Your objective:
Only certain lines below are wanted: those starting at the line containing "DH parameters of" and ending at the line containing "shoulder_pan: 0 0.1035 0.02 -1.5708", both included, each retyped exactly.

============================================================

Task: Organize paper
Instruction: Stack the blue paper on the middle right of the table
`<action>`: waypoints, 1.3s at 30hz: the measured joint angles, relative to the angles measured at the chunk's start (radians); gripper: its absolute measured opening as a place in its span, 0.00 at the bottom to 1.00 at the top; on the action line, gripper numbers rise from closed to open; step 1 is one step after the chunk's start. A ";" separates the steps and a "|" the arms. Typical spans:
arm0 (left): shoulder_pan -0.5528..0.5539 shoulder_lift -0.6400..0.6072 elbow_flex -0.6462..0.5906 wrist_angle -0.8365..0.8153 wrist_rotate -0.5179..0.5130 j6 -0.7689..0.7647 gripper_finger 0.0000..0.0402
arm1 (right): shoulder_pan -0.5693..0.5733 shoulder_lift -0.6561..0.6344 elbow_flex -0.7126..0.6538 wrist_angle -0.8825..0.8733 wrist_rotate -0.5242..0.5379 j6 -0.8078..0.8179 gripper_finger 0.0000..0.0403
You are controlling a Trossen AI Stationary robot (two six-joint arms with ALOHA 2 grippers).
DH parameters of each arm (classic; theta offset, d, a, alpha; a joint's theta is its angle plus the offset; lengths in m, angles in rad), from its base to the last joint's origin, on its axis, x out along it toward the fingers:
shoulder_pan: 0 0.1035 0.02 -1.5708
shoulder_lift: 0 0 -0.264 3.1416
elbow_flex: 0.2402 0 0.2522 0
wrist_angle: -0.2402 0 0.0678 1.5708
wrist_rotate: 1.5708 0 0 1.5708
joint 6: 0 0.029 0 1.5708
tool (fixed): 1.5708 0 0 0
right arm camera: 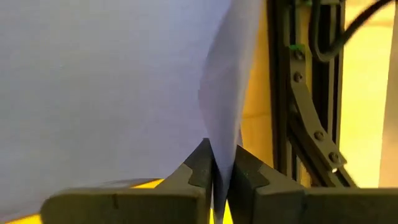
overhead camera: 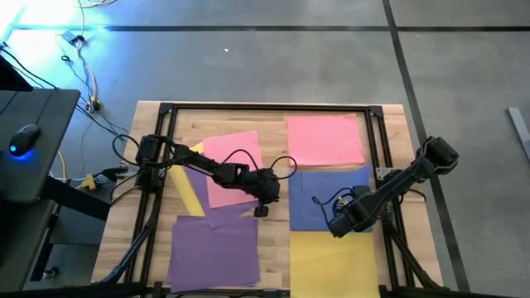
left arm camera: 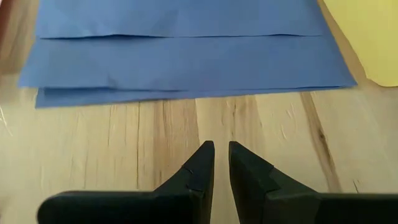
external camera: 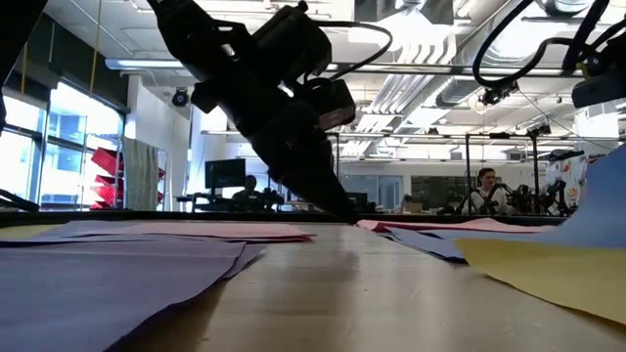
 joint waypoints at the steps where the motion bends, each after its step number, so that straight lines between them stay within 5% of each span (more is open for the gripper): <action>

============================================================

Problem solution:
DH parameters of each arm (classic; theta offset, d, a, alpha; a joint's theta is its angle plus the offset; lengths in m, angles in rad), from its base to the last joint's origin, on its axis, x out along it toward the fingers:
shoulder_pan: 0 0.1035 0.02 -1.5708

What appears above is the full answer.